Since the arrangements of molecules in a crystal always correspond to the potential energy minima of the system, it can be used for the verification of the obtained data in LS experiments combined with the modeling procedure. This approach allowed to reveal the structure and characteristics of the mutual arrangement in molecules as well as the types of intermolecular contacts in the liquid phase [18, 19].

For the determination of intermolecular arrangement in liquid di-chlorobenzene and other compounds with chlorine atoms, the Cambridge crystallographic database for these organics in solid state were used. The intermolecular distances between molecules, obtained by MLS study, are 4–5 Å, which is considerably longer than the internal distances in molecules. However, the liquid system has a quite certain spatial geometry realized by this long-ranged molecular binding.

X-ray studies allow to define the internal parameters of molecules, but the intermolecular structure of organic liquids stays in an ambiguous conclusion: on one hand, in the liquid phase the distances between nearest molecules are longer than 4 Å, and on the other hand, the peak of distribution function was observed in dichloromethane at distance about 2 Å. However, in these experiments it was confirmed that the organic liquids have certain intermolecular composition and labile binding between identical molecules. However, this does not exclude the spatial transformation in liquid bulk [20, 21, 22].

2.4 IR-data source

The IR spectra of organic liquids in the middle- and high-frequency regions have “additional” bands [23] that cannot be expected by the normal coordinates’ analysis [24, 25, 26]. The observed spectral phenomenon was interpreted in literature as a manifestation of the vibration anharmonicity or Fermi resonance (ex. [27, 28]). Such a version has a few contradictories; firstly, it is non-logic to mix the approach using the vibrational theory based on the classical mechanics of vibration (normal coordinates’ analysis) and the quantum mechanical interpretation; secondly, many systems that are considered in this conception include heavy molecular weight atoms and their vibration anharmonicity is negligible; thirdly, the overtones and combination bands should have considerably lower intensities than the basic bands. At last, these bands remain in the solid state (in a low-temperature spectra), and they are observed for homological analogs [20]. We have suggested another variant of assignment based on the conception observing spectral features relating to the manifestation of specific interaction in liquids.

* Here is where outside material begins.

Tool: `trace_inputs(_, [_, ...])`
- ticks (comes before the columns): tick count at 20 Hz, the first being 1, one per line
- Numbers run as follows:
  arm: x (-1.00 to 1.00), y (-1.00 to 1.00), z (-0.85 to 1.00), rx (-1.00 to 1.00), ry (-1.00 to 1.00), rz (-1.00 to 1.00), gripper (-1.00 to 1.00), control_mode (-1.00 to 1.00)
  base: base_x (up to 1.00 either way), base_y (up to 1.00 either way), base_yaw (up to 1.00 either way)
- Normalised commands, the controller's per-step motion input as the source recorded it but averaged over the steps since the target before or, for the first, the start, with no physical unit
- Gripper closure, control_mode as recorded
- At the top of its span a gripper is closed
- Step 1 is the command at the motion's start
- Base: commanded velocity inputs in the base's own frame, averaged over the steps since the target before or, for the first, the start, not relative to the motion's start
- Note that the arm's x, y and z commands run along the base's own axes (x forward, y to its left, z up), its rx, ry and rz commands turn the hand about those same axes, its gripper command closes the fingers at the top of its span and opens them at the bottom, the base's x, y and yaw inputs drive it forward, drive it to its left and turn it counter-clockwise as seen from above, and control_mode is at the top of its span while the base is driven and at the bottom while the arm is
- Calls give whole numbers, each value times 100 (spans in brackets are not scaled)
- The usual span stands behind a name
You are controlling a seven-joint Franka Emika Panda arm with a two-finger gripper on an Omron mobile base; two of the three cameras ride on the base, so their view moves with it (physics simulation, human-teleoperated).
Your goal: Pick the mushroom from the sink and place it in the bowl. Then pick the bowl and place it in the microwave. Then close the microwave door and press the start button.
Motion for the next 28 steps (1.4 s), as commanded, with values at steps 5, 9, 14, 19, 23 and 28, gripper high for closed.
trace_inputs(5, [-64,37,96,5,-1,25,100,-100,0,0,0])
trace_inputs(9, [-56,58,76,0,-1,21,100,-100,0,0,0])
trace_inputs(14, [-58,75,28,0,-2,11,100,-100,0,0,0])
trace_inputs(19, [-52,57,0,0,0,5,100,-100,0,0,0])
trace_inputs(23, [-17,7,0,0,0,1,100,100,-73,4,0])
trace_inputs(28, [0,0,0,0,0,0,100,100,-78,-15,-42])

In the spectra of liquid CCl4, in accordance with the selection rules for the Td symmetry in IR spectra, only one stretching band should be active, but for the C3V symmetry, two bands of E– and A1–symmetry species are permitted. In the IR spectrum of liquid carbon tetrachloride two overlapping bands at 786 and 761 cm−1 having an approximately equal intensity were observed. These bands are well-resolved in IR spectrum of the low-temperature film recorded at 20 K [29].

In the gas phase two bands were also observed (at 795 and 776 cm−1), but they have a different counter structure: the first of them consists of overlapped components and another one is a single band. Therefore, we can conclude that carbon tetrachloride exists in gas phase not only in the single molecular shape that has Td symmetry, but also in the transformed shape having C3V symmetry. The first one is manifested by the band at 776 cm−1 and another one – by the band at 795 cm−1. The spectra recorded for different temperatures of gaseous CCl4 confirm this assumption [29].

It is reasonable to resume that the pyramidal structure relates to the cluster shape, in which the chlorine atom provides the binding between molecules. The shift of the chlorine atom in the cluster can occur in the condensed phase owing to the association of the molecules [29]. It leads to transformation of the molecular geometry to the almost planar D3h symmetry, in which A1 stretching band is forbidden in IR spectra.

In the high-frequency region of chloroform in the liquid phase, the bands at 3020 cm−1 (stretching vibration of the CH bond) and at 2401 cm−1 with a shoulder at 2435 cm−1 are detected (Figure 2, left side, spectrum 2) [30]. A similar spectrum is observed for bromoform: the bands at 3021 и 2256 cm−1 are shown (Figure 2, left side, spectrum 1). The bands in 2400–2200 cm−1 range cannot be assigned to overtones 2δ (bending of angle CHalH, where Hal-halogen), because the band have the isotopic D/H shift (Figure 2, right side), corresponding to the theoretical values (1.32–1.34) and their intensities relative to CH stretching band at 3020–3021 cm−1 are considerably stronger than it could be expected for anharmonic components. Besides, in bromoform molecule, the contribution of anharmonic components should decrease due to a significant increase of molecule mass. However, the opposite picture is observed in the spectra: the relative intensity of the band at 2256 cm−1 for bromoform is stronger than the band at 2401 cm−1 of chloroform [30].

Figure 2.

Fragments of FTIR spectra of chloroform and bromoform (left side) and chloroform-d in liquid phase (right side).

The similar spectral picture is detected for water associates in liquid phase: the band of OH stretching vibration in 3400–3600 cm−1 region is combined with the band in 2200–2400 cm−1 range, assigned to stretching vibration of hydronium ion. This band manifests the hydrogen atom transfer in hydrogen bonded structures [31, 32].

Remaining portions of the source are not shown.